- Crisci, Marco A;
- Chen, Lin-Xing;
- Devoto, Audra E;
- Borges, Adair L;
- Bordin, Nicola;
- Sachdeva, Rohan;
- Tett, Adrian;
- Sharrar, Allison M;
- Segata, Nicola;
- Debenedetti, Francesco;
- Bailey, Mick;
- Burt, Rachel;
- Wood, Rhiannon M;
- Rowden, Lewis J;
- Corsini, Paula M;
- van Winden, Steven;
- Holmes, Mark A;
- Lei, Shufei;
- Banfield, Jillian F;
- Santini, Joanne M
Lak phages with alternatively coded ∼540 kbp genomes were recently reported to replicate in Prevotella in microbiomes of humans that consume a non-Western diet, baboons, and pigs.
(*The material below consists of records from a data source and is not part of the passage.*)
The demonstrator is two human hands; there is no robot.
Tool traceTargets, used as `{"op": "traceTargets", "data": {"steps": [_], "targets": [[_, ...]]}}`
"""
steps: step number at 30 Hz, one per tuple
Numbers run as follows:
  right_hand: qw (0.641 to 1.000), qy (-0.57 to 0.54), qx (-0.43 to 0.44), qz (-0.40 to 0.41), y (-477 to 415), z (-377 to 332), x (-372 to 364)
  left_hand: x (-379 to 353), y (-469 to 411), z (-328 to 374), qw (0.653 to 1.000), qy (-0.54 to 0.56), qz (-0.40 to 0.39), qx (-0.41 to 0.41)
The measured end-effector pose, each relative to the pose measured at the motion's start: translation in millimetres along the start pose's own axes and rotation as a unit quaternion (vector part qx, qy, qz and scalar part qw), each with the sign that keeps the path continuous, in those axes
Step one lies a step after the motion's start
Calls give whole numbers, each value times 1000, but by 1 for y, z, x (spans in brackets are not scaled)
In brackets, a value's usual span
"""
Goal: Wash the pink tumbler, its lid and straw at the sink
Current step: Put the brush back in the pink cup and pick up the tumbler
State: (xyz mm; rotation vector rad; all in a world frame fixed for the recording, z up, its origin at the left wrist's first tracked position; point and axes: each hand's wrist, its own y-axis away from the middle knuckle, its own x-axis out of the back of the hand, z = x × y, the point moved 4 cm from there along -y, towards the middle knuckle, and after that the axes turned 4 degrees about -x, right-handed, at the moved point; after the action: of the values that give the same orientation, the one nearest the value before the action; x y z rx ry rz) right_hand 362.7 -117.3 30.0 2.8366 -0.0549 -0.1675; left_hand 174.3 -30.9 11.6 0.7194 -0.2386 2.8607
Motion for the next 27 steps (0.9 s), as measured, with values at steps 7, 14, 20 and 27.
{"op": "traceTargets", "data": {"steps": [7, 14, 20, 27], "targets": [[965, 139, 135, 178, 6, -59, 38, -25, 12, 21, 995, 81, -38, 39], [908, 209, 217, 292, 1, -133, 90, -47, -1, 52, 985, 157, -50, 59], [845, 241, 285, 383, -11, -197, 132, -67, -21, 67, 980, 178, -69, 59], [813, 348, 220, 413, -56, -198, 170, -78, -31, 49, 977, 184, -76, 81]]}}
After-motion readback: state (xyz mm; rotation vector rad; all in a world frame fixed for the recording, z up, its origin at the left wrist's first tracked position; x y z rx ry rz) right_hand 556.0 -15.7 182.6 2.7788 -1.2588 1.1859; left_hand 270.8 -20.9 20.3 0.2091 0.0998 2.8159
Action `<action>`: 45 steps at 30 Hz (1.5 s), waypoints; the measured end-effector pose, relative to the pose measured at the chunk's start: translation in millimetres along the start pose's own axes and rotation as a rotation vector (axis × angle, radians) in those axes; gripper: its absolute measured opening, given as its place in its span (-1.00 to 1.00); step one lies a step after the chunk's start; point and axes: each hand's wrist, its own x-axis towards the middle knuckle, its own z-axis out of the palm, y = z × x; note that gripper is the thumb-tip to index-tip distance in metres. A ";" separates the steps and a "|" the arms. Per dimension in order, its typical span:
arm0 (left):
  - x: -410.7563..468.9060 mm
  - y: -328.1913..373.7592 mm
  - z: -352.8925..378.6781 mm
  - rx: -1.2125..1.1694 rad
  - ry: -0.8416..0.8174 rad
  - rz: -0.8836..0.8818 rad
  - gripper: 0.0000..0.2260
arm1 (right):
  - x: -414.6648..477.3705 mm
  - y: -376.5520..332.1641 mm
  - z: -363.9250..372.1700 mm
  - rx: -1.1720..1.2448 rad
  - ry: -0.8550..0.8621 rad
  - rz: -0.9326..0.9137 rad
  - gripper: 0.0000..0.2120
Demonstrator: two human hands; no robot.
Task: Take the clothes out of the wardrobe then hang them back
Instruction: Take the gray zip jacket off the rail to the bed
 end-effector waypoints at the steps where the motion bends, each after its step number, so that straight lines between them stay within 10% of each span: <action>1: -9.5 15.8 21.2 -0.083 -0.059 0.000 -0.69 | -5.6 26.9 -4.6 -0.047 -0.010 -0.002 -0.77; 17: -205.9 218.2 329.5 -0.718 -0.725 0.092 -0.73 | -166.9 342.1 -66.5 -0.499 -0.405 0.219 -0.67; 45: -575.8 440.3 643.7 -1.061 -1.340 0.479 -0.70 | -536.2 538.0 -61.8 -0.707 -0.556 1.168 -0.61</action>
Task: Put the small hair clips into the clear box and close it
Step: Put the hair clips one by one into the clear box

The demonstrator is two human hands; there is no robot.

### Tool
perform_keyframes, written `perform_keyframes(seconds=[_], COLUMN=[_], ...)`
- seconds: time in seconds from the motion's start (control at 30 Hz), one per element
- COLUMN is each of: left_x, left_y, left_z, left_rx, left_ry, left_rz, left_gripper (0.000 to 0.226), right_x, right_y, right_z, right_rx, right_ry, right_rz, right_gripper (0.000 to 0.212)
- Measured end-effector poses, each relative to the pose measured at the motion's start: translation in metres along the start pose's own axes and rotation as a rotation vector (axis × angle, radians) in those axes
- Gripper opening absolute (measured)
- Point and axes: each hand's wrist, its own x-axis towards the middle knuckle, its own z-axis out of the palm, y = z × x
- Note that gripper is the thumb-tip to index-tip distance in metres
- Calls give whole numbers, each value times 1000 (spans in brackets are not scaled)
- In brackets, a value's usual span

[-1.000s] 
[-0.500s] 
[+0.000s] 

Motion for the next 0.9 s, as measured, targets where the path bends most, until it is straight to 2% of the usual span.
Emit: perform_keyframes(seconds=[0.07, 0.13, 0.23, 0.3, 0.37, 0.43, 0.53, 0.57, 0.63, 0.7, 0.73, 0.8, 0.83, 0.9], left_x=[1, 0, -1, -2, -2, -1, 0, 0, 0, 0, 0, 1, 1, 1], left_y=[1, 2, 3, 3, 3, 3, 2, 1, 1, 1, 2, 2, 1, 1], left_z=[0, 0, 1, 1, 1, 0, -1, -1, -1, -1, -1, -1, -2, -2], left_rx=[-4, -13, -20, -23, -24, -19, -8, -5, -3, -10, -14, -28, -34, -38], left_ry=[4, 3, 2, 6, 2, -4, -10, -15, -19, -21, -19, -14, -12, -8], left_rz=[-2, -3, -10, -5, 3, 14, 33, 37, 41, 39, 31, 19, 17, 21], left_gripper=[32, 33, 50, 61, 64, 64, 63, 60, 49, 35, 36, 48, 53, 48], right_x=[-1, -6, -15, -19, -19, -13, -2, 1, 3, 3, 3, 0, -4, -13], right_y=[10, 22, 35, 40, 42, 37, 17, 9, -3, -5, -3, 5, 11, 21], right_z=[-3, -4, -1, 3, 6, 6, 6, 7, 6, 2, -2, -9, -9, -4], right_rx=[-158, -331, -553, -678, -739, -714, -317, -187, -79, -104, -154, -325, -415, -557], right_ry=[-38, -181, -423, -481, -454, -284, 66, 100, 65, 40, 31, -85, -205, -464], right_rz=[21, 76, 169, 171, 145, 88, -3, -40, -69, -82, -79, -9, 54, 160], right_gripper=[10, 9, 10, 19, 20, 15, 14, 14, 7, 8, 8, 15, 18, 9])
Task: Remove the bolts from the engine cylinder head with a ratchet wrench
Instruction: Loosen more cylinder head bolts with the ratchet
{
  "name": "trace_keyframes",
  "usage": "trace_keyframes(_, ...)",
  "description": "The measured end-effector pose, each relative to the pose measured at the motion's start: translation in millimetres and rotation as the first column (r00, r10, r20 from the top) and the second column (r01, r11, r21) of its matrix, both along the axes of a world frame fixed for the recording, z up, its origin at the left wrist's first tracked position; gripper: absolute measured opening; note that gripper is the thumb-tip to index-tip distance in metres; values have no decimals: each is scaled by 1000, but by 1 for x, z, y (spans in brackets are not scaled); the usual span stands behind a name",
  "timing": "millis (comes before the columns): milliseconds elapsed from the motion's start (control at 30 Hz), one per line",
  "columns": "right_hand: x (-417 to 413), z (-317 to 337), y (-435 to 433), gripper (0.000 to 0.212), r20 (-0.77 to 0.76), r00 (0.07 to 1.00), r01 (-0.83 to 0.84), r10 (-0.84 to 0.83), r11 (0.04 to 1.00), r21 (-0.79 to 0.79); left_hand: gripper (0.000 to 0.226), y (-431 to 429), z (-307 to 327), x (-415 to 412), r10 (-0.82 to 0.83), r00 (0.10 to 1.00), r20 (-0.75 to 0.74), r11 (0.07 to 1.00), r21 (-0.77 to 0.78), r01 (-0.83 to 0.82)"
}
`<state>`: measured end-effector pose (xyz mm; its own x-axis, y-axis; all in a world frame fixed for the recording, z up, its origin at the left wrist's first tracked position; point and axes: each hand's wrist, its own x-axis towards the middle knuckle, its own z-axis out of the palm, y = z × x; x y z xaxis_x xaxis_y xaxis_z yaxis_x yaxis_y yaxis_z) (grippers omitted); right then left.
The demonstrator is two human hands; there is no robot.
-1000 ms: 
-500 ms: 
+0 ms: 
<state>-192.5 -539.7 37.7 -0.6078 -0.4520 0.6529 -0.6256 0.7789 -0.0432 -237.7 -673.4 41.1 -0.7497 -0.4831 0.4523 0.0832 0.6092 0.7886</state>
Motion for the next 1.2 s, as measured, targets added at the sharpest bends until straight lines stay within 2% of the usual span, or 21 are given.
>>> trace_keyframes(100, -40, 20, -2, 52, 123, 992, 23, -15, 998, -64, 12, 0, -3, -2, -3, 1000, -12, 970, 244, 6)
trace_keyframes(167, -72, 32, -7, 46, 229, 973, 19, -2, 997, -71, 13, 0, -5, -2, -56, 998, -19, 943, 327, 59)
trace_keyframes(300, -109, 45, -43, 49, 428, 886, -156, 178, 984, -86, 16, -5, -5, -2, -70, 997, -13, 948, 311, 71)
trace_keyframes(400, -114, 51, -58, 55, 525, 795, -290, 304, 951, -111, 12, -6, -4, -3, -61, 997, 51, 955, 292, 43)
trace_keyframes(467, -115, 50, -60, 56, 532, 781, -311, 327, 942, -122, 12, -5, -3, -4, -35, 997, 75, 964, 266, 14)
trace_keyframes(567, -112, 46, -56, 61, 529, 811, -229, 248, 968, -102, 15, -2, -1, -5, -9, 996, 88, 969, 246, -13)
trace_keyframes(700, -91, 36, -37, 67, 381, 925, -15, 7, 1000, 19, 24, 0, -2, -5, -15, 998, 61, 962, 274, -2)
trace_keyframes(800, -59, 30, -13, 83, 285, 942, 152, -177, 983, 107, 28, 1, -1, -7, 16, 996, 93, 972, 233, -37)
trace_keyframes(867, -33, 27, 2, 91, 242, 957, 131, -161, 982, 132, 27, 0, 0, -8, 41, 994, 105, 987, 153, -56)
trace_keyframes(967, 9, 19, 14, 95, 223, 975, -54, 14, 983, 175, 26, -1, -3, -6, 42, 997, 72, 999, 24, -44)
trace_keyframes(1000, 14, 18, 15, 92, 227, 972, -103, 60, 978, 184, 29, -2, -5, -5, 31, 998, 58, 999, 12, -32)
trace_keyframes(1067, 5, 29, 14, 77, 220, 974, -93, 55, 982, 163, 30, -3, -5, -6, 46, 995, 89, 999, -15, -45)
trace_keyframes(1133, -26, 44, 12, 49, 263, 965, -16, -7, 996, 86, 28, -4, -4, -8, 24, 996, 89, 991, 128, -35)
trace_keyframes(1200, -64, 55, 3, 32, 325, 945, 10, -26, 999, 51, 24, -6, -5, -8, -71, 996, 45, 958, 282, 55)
Here, we explore Lak phage diversity and broader distribution using diagnostic polymerase chain reaction and genome-resolved metagenomics. Lak phages were detected in 13 animal types, including reptiles, and are particularly prevalent in pigs. Tracking Lak through the pig gastrointestinal tract revealed significant enrichment in the hindgut compared to the foregut. We reconstructed 34 new Lak genomes, including six curated complete genomes, all of which are alternatively coded. An anomalously large (∼660 kbp) complete genome reconstructed for the most deeply branched Lak from a horse microbiome is also alternatively coded. From the Lak genomes, we identified proteins associated with specific animal species; notably, most have no functional predictions. The presence of closely related Lak phages in diverse animals indicates facile distribution coupled to host-specific adaptation.